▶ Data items
☆ ☆ ☆ ☆ ☆
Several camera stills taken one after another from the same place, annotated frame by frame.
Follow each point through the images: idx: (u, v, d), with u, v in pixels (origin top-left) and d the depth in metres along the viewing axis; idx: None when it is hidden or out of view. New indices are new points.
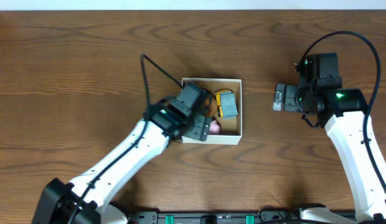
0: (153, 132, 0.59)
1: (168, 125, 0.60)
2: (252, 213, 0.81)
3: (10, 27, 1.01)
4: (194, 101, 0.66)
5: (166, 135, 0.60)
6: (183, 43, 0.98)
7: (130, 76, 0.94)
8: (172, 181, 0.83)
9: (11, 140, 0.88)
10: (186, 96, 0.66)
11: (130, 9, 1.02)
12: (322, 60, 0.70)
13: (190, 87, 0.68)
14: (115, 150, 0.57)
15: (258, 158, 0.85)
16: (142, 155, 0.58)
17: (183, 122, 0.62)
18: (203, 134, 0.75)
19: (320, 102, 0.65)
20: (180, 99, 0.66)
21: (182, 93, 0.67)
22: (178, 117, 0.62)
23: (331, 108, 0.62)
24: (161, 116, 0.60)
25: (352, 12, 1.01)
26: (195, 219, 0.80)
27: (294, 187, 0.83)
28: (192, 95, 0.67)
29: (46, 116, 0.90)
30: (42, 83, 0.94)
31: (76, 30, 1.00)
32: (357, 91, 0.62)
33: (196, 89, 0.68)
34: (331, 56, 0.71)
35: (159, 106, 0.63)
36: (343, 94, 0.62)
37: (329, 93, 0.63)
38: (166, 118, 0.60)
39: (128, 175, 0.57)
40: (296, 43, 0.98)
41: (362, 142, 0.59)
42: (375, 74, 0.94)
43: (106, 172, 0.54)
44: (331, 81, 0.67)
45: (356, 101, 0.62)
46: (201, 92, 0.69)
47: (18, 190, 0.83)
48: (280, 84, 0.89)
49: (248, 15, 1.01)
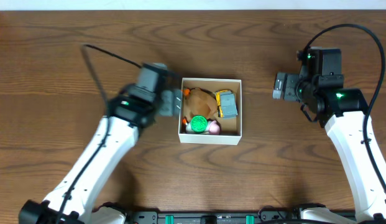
0: (117, 128, 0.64)
1: (132, 116, 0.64)
2: (252, 213, 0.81)
3: (9, 27, 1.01)
4: (154, 82, 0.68)
5: (132, 126, 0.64)
6: (183, 43, 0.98)
7: (130, 76, 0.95)
8: (172, 181, 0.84)
9: (12, 140, 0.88)
10: (145, 80, 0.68)
11: (130, 9, 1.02)
12: (326, 55, 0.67)
13: (147, 68, 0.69)
14: (86, 154, 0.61)
15: (258, 158, 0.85)
16: (112, 152, 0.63)
17: (148, 107, 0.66)
18: (176, 108, 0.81)
19: (320, 102, 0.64)
20: (140, 85, 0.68)
21: (140, 78, 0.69)
22: (141, 105, 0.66)
23: (331, 108, 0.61)
24: (124, 107, 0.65)
25: (353, 12, 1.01)
26: (195, 219, 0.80)
27: (293, 187, 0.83)
28: (151, 78, 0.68)
29: (46, 116, 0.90)
30: (42, 83, 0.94)
31: (76, 30, 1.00)
32: (357, 91, 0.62)
33: (153, 70, 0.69)
34: (335, 51, 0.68)
35: (122, 98, 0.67)
36: (343, 94, 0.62)
37: (329, 93, 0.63)
38: (129, 109, 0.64)
39: (104, 173, 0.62)
40: (296, 43, 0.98)
41: (362, 142, 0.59)
42: (375, 74, 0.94)
43: (81, 178, 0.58)
44: (332, 79, 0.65)
45: (356, 101, 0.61)
46: (158, 70, 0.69)
47: (18, 190, 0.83)
48: (281, 73, 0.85)
49: (248, 15, 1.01)
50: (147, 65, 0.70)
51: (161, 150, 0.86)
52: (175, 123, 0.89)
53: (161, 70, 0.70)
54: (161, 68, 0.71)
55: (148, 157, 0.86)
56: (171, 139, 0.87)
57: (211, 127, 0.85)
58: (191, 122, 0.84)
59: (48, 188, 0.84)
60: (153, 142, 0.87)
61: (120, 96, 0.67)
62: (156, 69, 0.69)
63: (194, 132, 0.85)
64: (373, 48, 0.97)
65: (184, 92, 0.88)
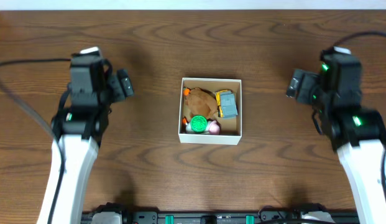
0: (72, 148, 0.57)
1: (83, 129, 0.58)
2: (252, 213, 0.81)
3: (9, 27, 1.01)
4: (91, 80, 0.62)
5: (86, 139, 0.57)
6: (183, 43, 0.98)
7: (130, 75, 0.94)
8: (172, 181, 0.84)
9: (11, 140, 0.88)
10: (79, 84, 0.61)
11: (130, 9, 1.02)
12: (344, 69, 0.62)
13: (76, 66, 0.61)
14: (49, 186, 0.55)
15: (258, 158, 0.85)
16: (76, 175, 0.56)
17: (97, 111, 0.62)
18: (128, 90, 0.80)
19: (335, 126, 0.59)
20: (76, 90, 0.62)
21: (73, 80, 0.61)
22: (87, 112, 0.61)
23: (349, 135, 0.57)
24: (69, 122, 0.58)
25: (353, 12, 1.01)
26: (195, 219, 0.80)
27: (293, 187, 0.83)
28: (84, 79, 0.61)
29: (46, 116, 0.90)
30: (42, 82, 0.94)
31: (76, 30, 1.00)
32: (376, 116, 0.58)
33: (84, 68, 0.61)
34: (354, 65, 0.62)
35: (64, 111, 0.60)
36: (362, 121, 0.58)
37: (347, 119, 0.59)
38: (78, 121, 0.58)
39: (78, 199, 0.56)
40: (296, 43, 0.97)
41: (379, 182, 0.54)
42: (375, 75, 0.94)
43: (55, 214, 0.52)
44: (350, 98, 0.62)
45: (376, 126, 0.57)
46: (89, 65, 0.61)
47: (18, 190, 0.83)
48: (298, 71, 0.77)
49: (248, 15, 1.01)
50: (73, 64, 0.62)
51: (161, 150, 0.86)
52: (175, 123, 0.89)
53: (94, 62, 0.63)
54: (92, 61, 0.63)
55: (148, 156, 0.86)
56: (171, 139, 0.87)
57: (211, 127, 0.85)
58: (191, 122, 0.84)
59: None
60: (153, 142, 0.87)
61: (61, 110, 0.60)
62: (87, 65, 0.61)
63: (194, 132, 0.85)
64: (373, 48, 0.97)
65: (184, 92, 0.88)
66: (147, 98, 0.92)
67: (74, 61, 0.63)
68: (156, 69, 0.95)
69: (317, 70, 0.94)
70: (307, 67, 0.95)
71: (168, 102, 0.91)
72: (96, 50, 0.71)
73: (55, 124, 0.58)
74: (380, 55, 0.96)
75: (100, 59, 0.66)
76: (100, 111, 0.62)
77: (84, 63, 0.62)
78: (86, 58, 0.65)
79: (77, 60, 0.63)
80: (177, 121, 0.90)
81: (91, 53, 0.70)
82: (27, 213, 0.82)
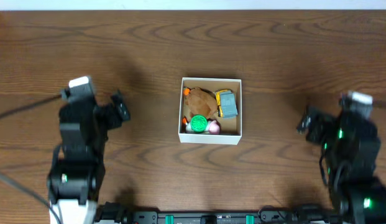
0: (68, 213, 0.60)
1: (79, 189, 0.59)
2: (252, 213, 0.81)
3: (10, 27, 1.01)
4: (82, 137, 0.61)
5: (83, 201, 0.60)
6: (182, 43, 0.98)
7: (130, 76, 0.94)
8: (172, 181, 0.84)
9: (11, 140, 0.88)
10: (72, 140, 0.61)
11: (130, 9, 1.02)
12: (362, 144, 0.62)
13: (67, 126, 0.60)
14: None
15: (258, 158, 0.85)
16: None
17: (91, 166, 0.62)
18: (124, 115, 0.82)
19: (344, 203, 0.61)
20: (70, 145, 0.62)
21: (64, 138, 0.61)
22: (82, 167, 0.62)
23: (355, 216, 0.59)
24: (66, 184, 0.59)
25: (353, 12, 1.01)
26: (195, 219, 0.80)
27: (293, 187, 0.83)
28: (78, 137, 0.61)
29: (46, 116, 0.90)
30: (42, 83, 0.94)
31: (76, 30, 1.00)
32: None
33: (74, 126, 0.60)
34: (372, 139, 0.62)
35: (59, 170, 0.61)
36: (371, 202, 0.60)
37: (357, 196, 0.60)
38: (73, 182, 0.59)
39: None
40: (296, 43, 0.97)
41: None
42: (375, 74, 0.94)
43: None
44: (362, 173, 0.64)
45: (384, 207, 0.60)
46: (80, 123, 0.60)
47: (18, 190, 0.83)
48: (314, 111, 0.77)
49: (248, 15, 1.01)
50: (63, 121, 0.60)
51: (161, 150, 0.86)
52: (175, 123, 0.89)
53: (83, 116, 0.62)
54: (82, 116, 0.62)
55: (148, 156, 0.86)
56: (170, 139, 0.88)
57: (211, 127, 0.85)
58: (191, 122, 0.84)
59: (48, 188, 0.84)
60: (153, 142, 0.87)
61: (56, 169, 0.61)
62: (78, 122, 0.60)
63: (194, 132, 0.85)
64: (373, 48, 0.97)
65: (184, 92, 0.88)
66: (147, 98, 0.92)
67: (64, 117, 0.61)
68: (156, 70, 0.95)
69: (317, 70, 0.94)
70: (307, 66, 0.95)
71: (168, 102, 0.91)
72: (86, 83, 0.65)
73: (51, 185, 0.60)
74: (380, 55, 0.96)
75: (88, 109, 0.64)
76: (96, 165, 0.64)
77: (75, 118, 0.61)
78: (76, 110, 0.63)
79: (66, 114, 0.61)
80: (177, 121, 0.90)
81: (81, 87, 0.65)
82: (27, 212, 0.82)
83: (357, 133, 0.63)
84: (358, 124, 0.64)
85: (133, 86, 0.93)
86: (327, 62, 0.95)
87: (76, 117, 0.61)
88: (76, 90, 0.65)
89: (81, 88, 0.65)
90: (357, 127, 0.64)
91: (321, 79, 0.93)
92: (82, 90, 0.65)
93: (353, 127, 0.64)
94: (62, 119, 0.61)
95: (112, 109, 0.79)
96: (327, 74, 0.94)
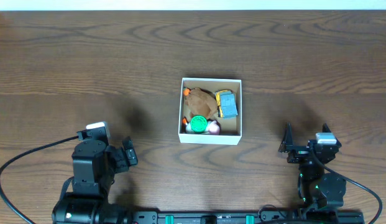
0: None
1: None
2: (252, 213, 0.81)
3: (10, 27, 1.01)
4: (93, 172, 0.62)
5: None
6: (183, 44, 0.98)
7: (130, 76, 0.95)
8: (172, 180, 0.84)
9: (11, 140, 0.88)
10: (81, 174, 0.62)
11: (130, 10, 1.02)
12: (330, 201, 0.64)
13: (81, 159, 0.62)
14: None
15: (258, 158, 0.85)
16: None
17: (96, 200, 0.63)
18: (132, 159, 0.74)
19: None
20: (79, 178, 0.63)
21: (76, 172, 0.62)
22: (87, 202, 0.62)
23: None
24: (71, 219, 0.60)
25: (353, 12, 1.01)
26: (195, 219, 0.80)
27: (294, 187, 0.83)
28: (87, 171, 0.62)
29: (47, 115, 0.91)
30: (42, 83, 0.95)
31: (76, 30, 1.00)
32: None
33: (87, 160, 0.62)
34: (340, 198, 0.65)
35: (65, 205, 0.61)
36: None
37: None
38: (79, 217, 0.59)
39: None
40: (295, 43, 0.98)
41: None
42: (374, 74, 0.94)
43: None
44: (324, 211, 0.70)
45: None
46: (92, 158, 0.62)
47: (19, 190, 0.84)
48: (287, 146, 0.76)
49: (248, 15, 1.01)
50: (77, 154, 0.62)
51: (161, 150, 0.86)
52: (175, 123, 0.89)
53: (96, 151, 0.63)
54: (95, 151, 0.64)
55: (148, 156, 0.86)
56: (171, 139, 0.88)
57: (211, 127, 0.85)
58: (191, 122, 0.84)
59: (48, 188, 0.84)
60: (153, 142, 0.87)
61: (61, 203, 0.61)
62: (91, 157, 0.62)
63: (194, 132, 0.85)
64: (372, 48, 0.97)
65: (184, 92, 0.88)
66: (147, 98, 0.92)
67: (78, 151, 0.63)
68: (156, 70, 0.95)
69: (317, 70, 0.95)
70: (307, 67, 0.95)
71: (168, 103, 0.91)
72: (102, 127, 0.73)
73: (56, 219, 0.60)
74: (380, 55, 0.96)
75: (103, 146, 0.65)
76: (101, 199, 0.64)
77: (86, 154, 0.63)
78: (90, 145, 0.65)
79: (81, 149, 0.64)
80: (177, 121, 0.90)
81: (95, 128, 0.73)
82: (27, 213, 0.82)
83: (330, 191, 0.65)
84: (335, 185, 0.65)
85: (133, 86, 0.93)
86: (327, 62, 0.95)
87: (90, 152, 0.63)
88: (91, 132, 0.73)
89: (94, 130, 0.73)
90: (332, 186, 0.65)
91: (321, 79, 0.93)
92: (96, 131, 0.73)
93: (329, 185, 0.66)
94: (76, 153, 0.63)
95: (121, 154, 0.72)
96: (327, 74, 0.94)
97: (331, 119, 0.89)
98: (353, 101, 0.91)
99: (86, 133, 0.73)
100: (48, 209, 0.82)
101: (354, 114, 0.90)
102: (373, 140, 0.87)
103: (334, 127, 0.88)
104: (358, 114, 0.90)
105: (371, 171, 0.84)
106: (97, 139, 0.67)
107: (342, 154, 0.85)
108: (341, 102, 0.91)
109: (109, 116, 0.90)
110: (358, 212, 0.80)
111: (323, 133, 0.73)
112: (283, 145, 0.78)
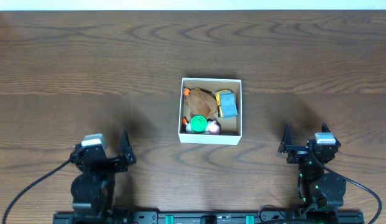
0: None
1: None
2: (252, 213, 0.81)
3: (10, 27, 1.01)
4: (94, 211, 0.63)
5: None
6: (182, 43, 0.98)
7: (130, 76, 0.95)
8: (172, 181, 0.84)
9: (12, 140, 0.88)
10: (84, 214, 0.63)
11: (131, 10, 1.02)
12: (330, 201, 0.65)
13: (79, 204, 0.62)
14: None
15: (258, 158, 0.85)
16: None
17: None
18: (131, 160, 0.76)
19: None
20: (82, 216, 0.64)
21: (78, 213, 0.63)
22: None
23: None
24: None
25: (352, 13, 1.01)
26: (195, 219, 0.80)
27: (294, 187, 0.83)
28: (88, 212, 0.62)
29: (47, 115, 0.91)
30: (42, 82, 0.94)
31: (76, 30, 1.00)
32: None
33: (86, 203, 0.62)
34: (340, 198, 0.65)
35: None
36: None
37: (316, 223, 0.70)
38: None
39: None
40: (295, 43, 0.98)
41: None
42: (375, 75, 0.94)
43: None
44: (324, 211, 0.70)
45: None
46: (91, 201, 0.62)
47: (18, 190, 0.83)
48: (287, 145, 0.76)
49: (248, 15, 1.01)
50: (74, 198, 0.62)
51: (161, 150, 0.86)
52: (175, 123, 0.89)
53: (93, 191, 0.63)
54: (92, 191, 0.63)
55: (148, 156, 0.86)
56: (171, 139, 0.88)
57: (211, 127, 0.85)
58: (191, 122, 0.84)
59: (48, 188, 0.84)
60: (153, 142, 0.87)
61: None
62: (89, 200, 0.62)
63: (194, 132, 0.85)
64: (372, 48, 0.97)
65: (184, 92, 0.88)
66: (147, 99, 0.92)
67: (76, 195, 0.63)
68: (156, 69, 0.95)
69: (317, 70, 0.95)
70: (307, 67, 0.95)
71: (168, 103, 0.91)
72: (99, 144, 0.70)
73: None
74: (380, 55, 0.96)
75: (97, 183, 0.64)
76: None
77: (84, 196, 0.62)
78: (86, 185, 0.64)
79: (78, 191, 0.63)
80: (177, 121, 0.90)
81: (93, 147, 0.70)
82: (26, 213, 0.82)
83: (331, 191, 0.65)
84: (335, 184, 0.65)
85: (133, 86, 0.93)
86: (327, 62, 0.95)
87: (86, 192, 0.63)
88: (88, 150, 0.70)
89: (92, 149, 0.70)
90: (332, 186, 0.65)
91: (321, 79, 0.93)
92: (93, 150, 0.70)
93: (329, 185, 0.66)
94: (73, 198, 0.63)
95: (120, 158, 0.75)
96: (327, 74, 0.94)
97: (331, 119, 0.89)
98: (353, 101, 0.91)
99: (84, 152, 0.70)
100: (48, 209, 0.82)
101: (354, 114, 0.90)
102: (373, 140, 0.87)
103: (334, 127, 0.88)
104: (358, 114, 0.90)
105: (372, 171, 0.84)
106: (91, 173, 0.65)
107: (342, 154, 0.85)
108: (341, 102, 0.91)
109: (109, 117, 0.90)
110: (358, 212, 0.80)
111: (322, 133, 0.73)
112: (283, 145, 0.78)
☆ ☆ ☆ ☆ ☆
▶ Work required
Would you reproduce the lines above, from the very first through the line containing "0: (153, 132, 0.59)", exactly and without the pictures?

▶ Solution for this exercise
Several camera stills taken one after another from the same place, annotated frame by frame.
Follow each point through the images: idx: (u, v, d), with u, v in pixels (origin top-left) and d the depth in metres along the viewing axis; idx: None when it is hidden or out of view. New indices are new points.
0: (153, 132, 0.59)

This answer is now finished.